Le Capital Gazette, journal d'Annapolis dans l'Etat américain du Maryland qui a été victime d'une attaque ayant fait cinq morts jeudi, a tenu à publier son édition de vendredi, en laissant vide sa page réservée aux éditoriaux, en hommage aux victimes. "Nous n'avons pas les mots", est-il écrit à la place des éditoriaux habituels au lendemain d'une fusillade perpétrée dans la salle de rédaction par un homme de 38 ans qui avait eu des différends et des contentieux judiciaires avec le journal de cette ville située à une heure de route de Washington.

Hommage aux victimes. "Demain, cette page reviendra à son but originel, qui est de proposer à nos lecteurs des opinions informées", peut-on encore lire, sous le nom des cinq victimes, quatre journalistes et une employée du marketing.  Gerald Fischman, le responsable des éditoriaux, fait partie des personnes tuées.

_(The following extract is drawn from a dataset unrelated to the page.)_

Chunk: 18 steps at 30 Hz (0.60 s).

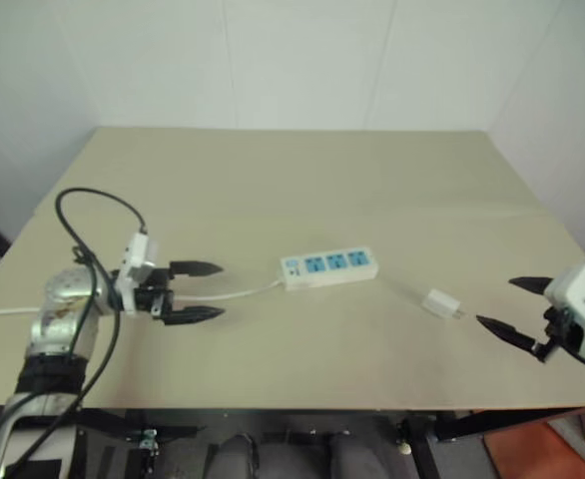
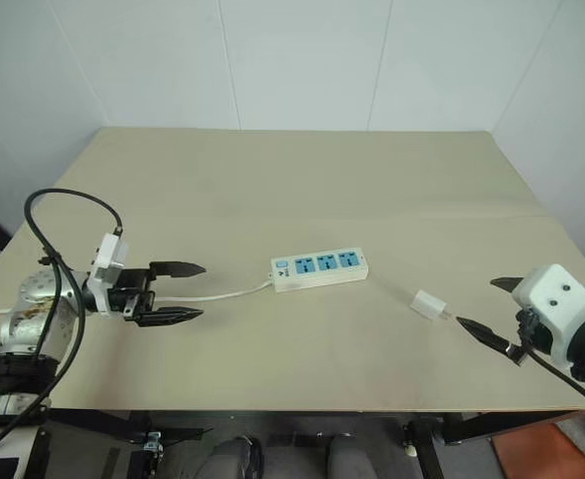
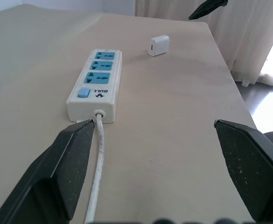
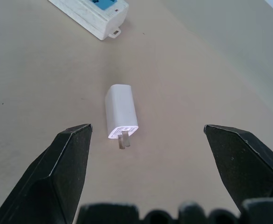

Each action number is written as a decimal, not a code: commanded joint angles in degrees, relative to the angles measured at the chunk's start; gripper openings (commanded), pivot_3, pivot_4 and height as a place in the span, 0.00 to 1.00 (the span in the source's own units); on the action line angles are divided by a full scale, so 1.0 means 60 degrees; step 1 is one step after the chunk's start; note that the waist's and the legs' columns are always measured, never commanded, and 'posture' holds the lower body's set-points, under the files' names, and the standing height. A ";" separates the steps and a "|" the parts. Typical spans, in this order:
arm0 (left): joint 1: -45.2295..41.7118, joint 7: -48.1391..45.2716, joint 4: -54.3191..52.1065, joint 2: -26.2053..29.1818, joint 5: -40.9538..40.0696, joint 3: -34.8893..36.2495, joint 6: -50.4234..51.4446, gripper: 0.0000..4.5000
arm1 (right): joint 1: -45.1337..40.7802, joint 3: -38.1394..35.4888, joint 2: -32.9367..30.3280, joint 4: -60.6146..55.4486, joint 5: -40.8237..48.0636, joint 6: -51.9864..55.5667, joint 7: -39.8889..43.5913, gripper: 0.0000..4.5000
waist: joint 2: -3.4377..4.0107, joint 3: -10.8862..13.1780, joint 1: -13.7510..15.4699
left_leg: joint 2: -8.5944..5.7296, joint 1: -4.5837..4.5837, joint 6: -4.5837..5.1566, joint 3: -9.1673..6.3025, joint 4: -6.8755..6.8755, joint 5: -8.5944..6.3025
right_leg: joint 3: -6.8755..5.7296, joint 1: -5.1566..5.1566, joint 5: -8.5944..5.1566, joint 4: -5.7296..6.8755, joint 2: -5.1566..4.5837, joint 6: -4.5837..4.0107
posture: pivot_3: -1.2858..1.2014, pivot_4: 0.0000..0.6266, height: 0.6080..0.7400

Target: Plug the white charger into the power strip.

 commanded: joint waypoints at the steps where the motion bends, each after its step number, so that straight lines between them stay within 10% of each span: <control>1: -0.0455 -0.0062 0.0234 -0.0008 0.0025 0.0083 -0.0242 0.99 | 0.0007 -0.0353 -0.0062 -0.0295 0.0043 0.0063 -0.0152 1.00 | 0.0000 0.0000 0.0002 | 0.0000 0.0000 0.0000 0.0000 0.0000 0.0000 | -0.0001 0.0000 0.0000 0.0000 0.0000 0.0000 | 0.52 0.24 1.00; 10: -0.0938 -0.0030 0.1293 -0.0290 0.0482 -0.0059 -0.1077 0.99 | 0.0312 -0.0541 -0.0003 -0.0509 0.0067 0.0086 -0.0204 1.00 | 0.0000 0.0000 0.0011 | -0.0001 -0.0001 0.0000 0.0000 0.0000 0.0000 | 0.0000 0.0000 0.0000 -0.0001 0.0000 0.0001 | 0.52 0.24 1.00; 18: -0.2772 0.0008 0.5330 -0.2327 0.1099 0.0026 -0.3796 0.99 | -0.0093 -0.0069 0.0066 -0.0833 0.0039 0.0263 -0.0650 1.00 | -0.0010 -0.0003 0.0184 | -0.0011 -0.0005 0.0000 -0.0002 0.0007 0.0000 | -0.0002 0.0005 0.0007 -0.0007 0.0000 0.0012 | 0.52 0.24 1.00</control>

Il avait 61 ans. 



Une Une sobre et glaçante. La Une du journal est quant à elle simple, factuelle et glaçante, sans adjectif. "Cinq personnes abattues au Capital", est-elle titrée.



Les journalistes au travail dès l'après-midi. Les survivants ont travaillé jeudi après-midi en dehors de leur salle de rédaction, à l'arrière de voitures sur un parking. "Je ne sais pas quoi faire d'autre à part ça", a expliqué un journaliste, Chase Cook, jeudi. "On va sortir un journal demain", avait-il dit.